Evaluation of Psoriasis Area and Severity Index Thresholds as Proxies for Systemic Inflammation on an Individual Patient Level.
Background: Psoriasis is a chronic and systemic inflammatory disease with a loss of up to 5 life years, which is thought to be reduced by biologic treatment. Disease severity and eligibility for systemic treatment are often based on the cutaneous psoriasis area and severity index (PASI) with a cut-off of 10 in several European countries. However, it is unclear how well this cut-off reflects systemic inflammation and, consequently, the risk for the development of comorbidity.
Objectives: (1) To assess whether specific PASI thresholds, in particular PASI 10, predict elevated biomarkers of systemic inflammation and cardiovascular risk on an individual patient level. (2) To assess the association of PASI and psoriatic arthritis with biomarkers of systemic inflammation and cardiovascular risk.
Methods: Retrospective cross-sectional study of 72 psoriasis patients without systemic treatment.
Results: Overall, 68, 42, and 50% of patients had cardiovascular risk level neutrophil-to-lymphocyte ratio (NLR), C-reactive protein, and elevated platelet-to-lymphocyte ratio (PLR) values, respectively. The respective positive predictive values of PASI 10 were 70, 45, and 70. The performance of the optimal PASI cut-offs according to the Youden index was similarly weak. Subgrouping of patients with a PASI below 10 did not result in a considerably improved reflection of systemic inflammation. PLR was significantly higher in patients with moderate-to-severe compared to mild psoriasis and significantly correlated with PASI in patients with a PASI above 2 (rs = 0.266, n = 64). NLR was significantly higher in patients with psoriatic arthritis.

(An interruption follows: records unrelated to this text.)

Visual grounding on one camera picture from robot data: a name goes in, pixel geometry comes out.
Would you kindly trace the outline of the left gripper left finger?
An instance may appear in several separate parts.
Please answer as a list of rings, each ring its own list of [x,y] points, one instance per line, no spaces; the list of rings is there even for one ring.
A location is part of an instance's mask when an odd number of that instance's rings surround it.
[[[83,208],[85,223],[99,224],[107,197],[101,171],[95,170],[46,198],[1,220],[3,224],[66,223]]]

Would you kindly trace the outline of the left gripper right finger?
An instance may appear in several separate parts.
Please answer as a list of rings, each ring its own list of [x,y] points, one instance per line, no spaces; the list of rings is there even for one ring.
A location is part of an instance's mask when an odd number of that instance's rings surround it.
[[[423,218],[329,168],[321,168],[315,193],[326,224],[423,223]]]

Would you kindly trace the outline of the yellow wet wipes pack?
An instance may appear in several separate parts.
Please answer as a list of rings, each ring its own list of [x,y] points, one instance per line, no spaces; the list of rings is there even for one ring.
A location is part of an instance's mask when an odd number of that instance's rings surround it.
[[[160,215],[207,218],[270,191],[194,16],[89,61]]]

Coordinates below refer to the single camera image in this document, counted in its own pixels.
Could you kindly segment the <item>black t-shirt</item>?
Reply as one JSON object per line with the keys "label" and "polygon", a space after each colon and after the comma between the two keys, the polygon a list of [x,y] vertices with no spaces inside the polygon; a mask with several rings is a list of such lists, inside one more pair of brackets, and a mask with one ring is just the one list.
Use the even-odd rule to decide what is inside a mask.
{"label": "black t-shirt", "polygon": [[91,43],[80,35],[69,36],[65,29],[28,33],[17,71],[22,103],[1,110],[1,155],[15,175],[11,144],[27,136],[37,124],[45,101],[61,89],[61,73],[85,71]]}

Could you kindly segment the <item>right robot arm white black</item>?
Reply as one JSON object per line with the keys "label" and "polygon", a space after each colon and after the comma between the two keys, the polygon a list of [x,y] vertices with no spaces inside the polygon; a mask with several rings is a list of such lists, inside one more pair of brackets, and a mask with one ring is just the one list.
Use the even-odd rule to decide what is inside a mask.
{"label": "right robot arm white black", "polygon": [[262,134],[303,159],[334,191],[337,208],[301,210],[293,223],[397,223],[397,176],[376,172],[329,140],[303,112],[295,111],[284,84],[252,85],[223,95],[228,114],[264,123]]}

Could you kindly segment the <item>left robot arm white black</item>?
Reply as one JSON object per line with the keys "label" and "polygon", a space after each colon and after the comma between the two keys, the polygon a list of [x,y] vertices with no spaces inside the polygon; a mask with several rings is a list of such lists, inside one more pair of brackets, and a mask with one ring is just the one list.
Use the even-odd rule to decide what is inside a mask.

Conclusion: Specific PASI thresholds were not well suited to predict elevated biomarkers of systemic inflammation and cardiovascular risk on an individual patient level. Therefore, PASI, and possibly other purely cutaneous measures, may not be ideal as stand-alone parameters to define disease severity and eligibility for systemic treatment. Our results are relevant for the ongoing discussion on the definition of psoriasis severity and eligibility for systemic treatment. Further research addressing the added value of a set of biomarkers of systemic inflammation in the assessment of psoriasis severity would be desirable.